Discussion in 'Scripting' started by fortgreeneVR, Nov 24, 2020.

  1. fortgreeneVR

    fortgreeneVR

    Joined:
    Sep 5, 2018
    Posts:
    50
    I like to share Mesh data, vertices and triangles, with a general purpose c++ library and I'm wondering what the most memory efficient way of doing this is.
    The meshes will be built at run time in a c# script. I know how to share data made in a c# script with a c++ library, but I wonder if there is a way to avoid having an extra copy in the Mesh class of this data. It seems that all methods that set data on a Mesh in fact make a copy of it, including the newer SetVertexBufferData method.
    The app will use 2019.4 and run on a mobile Android system.
    Any insight will be appreciated.
     
  2. Kurt-Dekker

    Kurt-Dekker

    Joined:
    Mar 16, 2013
    Posts:
    38,689
    You can avoid duplicates generally at the cost of maintaining and operating an API that gets the data across the managed / unmanaged boundary as often as needed. For something like a mesh this is probably impractical.

    Have you even done back-of-envelope estimates of data size? It would have to be a MASSIVE mesh to really make a dent in memory consumption just by being duplicated.

    If you want to avoid duplication so that you don't have to update it in two places, see back to paragraph 1 above, but again, that has a performance cost.
     
  3. fortgreeneVR

    fortgreeneVR

    Joined:
    Sep 5, 2018
    Posts:
    50
    While looking into this I found this method I hadn't noticed before:
    https://docs.unity3d.com/ScriptReference/Mesh.UploadMeshData.html
    It can be used to free Unity's CPU side of the mesh data, effectively solving my problem: Unity has its GPU data and I can keep my original CPU c++ data.

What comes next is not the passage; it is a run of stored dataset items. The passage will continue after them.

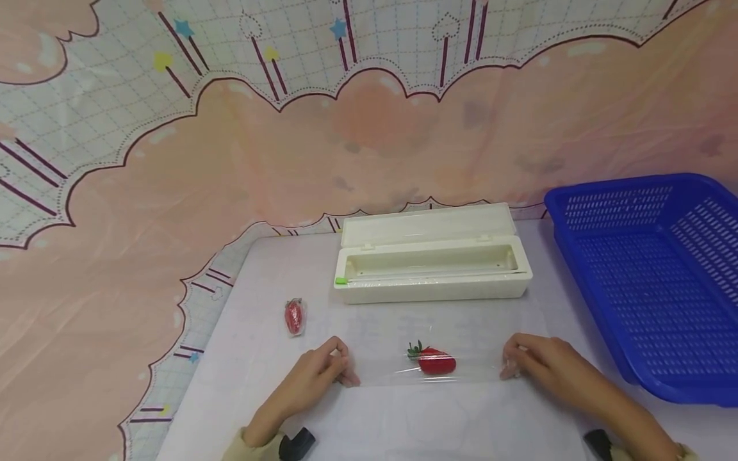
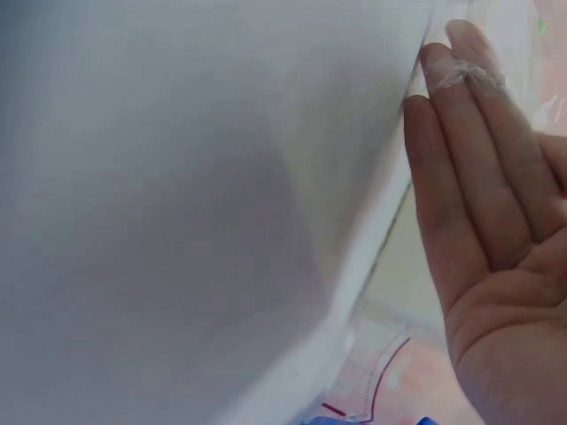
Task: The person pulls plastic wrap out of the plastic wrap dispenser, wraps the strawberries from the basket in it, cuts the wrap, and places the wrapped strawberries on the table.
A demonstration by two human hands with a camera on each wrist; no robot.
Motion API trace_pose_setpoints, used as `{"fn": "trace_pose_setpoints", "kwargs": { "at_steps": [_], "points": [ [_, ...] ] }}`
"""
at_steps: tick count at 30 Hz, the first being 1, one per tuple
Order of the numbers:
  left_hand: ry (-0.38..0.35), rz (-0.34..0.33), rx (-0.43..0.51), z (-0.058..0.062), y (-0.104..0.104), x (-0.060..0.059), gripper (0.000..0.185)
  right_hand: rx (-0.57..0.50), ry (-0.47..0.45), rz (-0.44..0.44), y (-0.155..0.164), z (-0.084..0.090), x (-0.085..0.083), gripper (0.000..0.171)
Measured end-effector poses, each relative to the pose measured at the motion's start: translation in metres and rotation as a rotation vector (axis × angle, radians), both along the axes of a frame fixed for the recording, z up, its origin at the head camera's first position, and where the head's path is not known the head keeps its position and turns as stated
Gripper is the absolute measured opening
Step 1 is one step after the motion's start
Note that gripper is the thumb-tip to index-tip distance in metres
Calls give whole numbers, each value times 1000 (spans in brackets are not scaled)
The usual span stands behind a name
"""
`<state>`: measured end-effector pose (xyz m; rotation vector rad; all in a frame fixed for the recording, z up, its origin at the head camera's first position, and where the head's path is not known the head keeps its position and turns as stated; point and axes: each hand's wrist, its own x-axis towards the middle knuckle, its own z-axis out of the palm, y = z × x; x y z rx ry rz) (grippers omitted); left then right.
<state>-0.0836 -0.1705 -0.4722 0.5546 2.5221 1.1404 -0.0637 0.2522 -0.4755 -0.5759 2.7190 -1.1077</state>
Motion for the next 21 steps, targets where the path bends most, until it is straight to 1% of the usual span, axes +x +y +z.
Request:
{"fn": "trace_pose_setpoints", "kwargs": {
  "at_steps": [5, 9, 13, 18, 21],
  "points": [
    [-15, 52, -8, 1, 5, -4, 11, 52, -115, -68, -5, 6, -5, 17],
    [-16, 86, -30, 2, 9, -8, 10, 55, -168, -107, -8, 7, -7, 17],
    [-4, 121, -56, 2, 13, -12, 9, 60, -159, -138, -12, 8, -10, 16],
    [-10, 191, -82, 0, 18, -17, 10, 66, -103, -163, -16, 7, -13, 14],
    [-8, 234, -104, -1, 21, -19, 9, 95, -74, -171, -20, 6, -14, 13]
  ]
}}
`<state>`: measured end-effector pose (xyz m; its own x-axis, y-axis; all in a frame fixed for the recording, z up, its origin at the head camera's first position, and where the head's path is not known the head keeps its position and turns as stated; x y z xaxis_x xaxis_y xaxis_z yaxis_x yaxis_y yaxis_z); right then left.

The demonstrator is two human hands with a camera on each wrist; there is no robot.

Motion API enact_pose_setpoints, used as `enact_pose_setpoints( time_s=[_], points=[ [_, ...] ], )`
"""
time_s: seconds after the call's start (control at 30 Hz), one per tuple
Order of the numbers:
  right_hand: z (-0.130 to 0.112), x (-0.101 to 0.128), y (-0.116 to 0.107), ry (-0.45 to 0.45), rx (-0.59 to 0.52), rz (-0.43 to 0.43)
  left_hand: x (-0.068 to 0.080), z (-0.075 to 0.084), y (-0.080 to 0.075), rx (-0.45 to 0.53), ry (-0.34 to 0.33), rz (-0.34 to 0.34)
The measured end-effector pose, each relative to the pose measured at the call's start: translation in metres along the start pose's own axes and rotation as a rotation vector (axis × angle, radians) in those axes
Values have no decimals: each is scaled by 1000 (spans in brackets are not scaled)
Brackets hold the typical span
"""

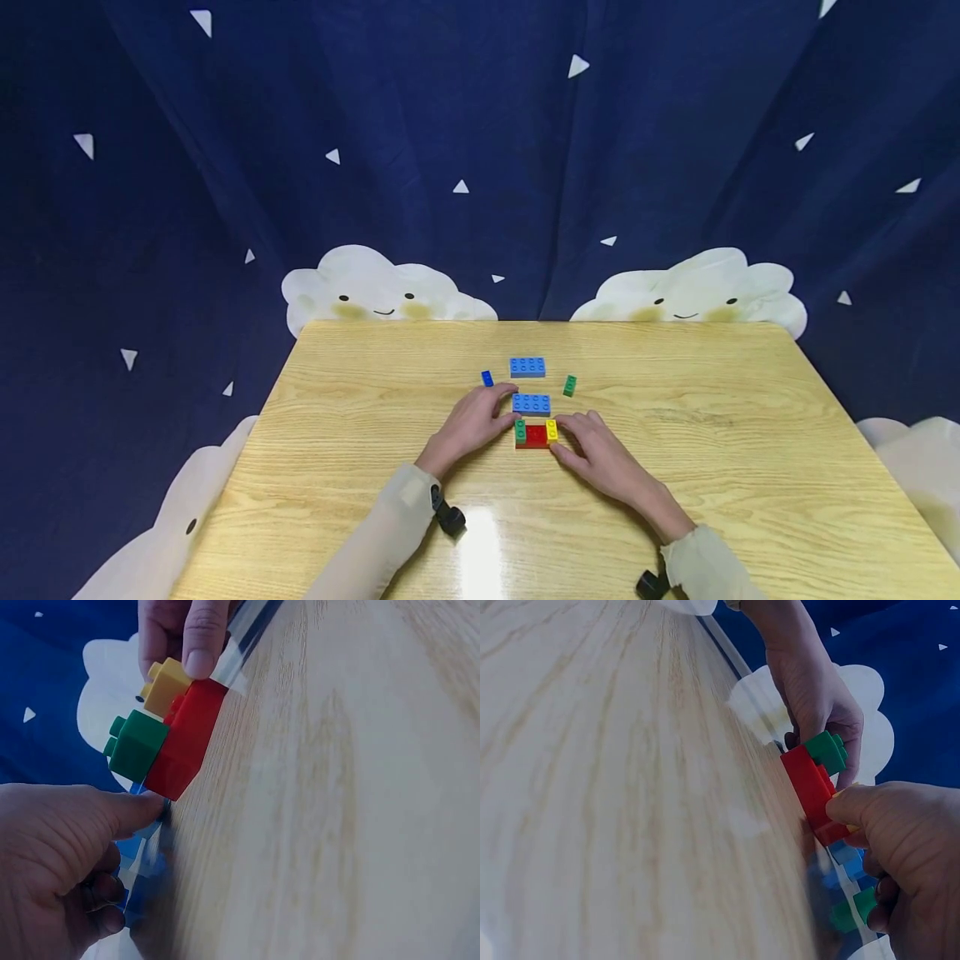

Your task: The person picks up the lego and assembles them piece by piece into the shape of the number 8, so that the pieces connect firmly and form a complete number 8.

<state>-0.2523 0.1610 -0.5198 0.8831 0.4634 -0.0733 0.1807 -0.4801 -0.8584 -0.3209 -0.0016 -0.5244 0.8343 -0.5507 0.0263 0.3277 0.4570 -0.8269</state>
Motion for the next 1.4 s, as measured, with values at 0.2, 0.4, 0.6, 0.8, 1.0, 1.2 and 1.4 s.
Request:
enact_pose_setpoints(
  time_s=[0.2,0.4,0.6,0.8,1.0,1.2,1.4],
  points=[
    [1,-2,0,7,-2,-2,0,-1,-1,9,-1,10],
    [3,-3,1,20,-6,-18,6,-3,-8,48,-1,49],
    [4,-4,2,30,-6,-25,14,-3,-16,92,8,74],
    [5,-5,2,26,-6,-19,19,2,-22,125,14,90],
    [5,-6,3,19,-12,-19,24,9,-24,130,35,86],
    [5,-6,3,15,-21,-15,33,19,-25,116,60,85],
    [3,-7,2,0,-17,-6,39,25,-22,104,57,63]
  ],
)
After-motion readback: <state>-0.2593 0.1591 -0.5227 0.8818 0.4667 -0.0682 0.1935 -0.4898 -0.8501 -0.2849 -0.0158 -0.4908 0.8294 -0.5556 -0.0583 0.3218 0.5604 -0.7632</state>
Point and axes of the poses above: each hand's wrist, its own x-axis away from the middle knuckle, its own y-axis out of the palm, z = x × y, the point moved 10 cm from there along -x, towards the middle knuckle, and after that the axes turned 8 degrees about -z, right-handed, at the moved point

    (one could argue that in my case data is still duplicated since on the Android device in question there is no dedicate main GPU memory, only a fast memory block for rendering tiles. So Unity's GPU data and my CPU data reside in the same memory! However openGL doesn't seem to allow continuous sharing of data, even it if is read only, but only supports mapping buffers to 'client' memory temporarily. Perhaps vulcan allows this on devices that share the same memory anyway??)
     
  4. fortgreeneVR

    fortgreeneVR

    Joined:
    Sep 5, 2018
    Posts:
    50
    I'm running into a bit of an issue using that 'UploadMeshData' method.
    To avoid memory fragmentation I pool the Unity Mesh objects and re-use them as needed.
    However, once UploadMeshData(true) is called, the mesh object can not be reset to its initial state.
    Calling Clear on it, does not reset it, the mesh stays unreadable. (In Unity 2019.4LTS)
    This seems to be a bug to me.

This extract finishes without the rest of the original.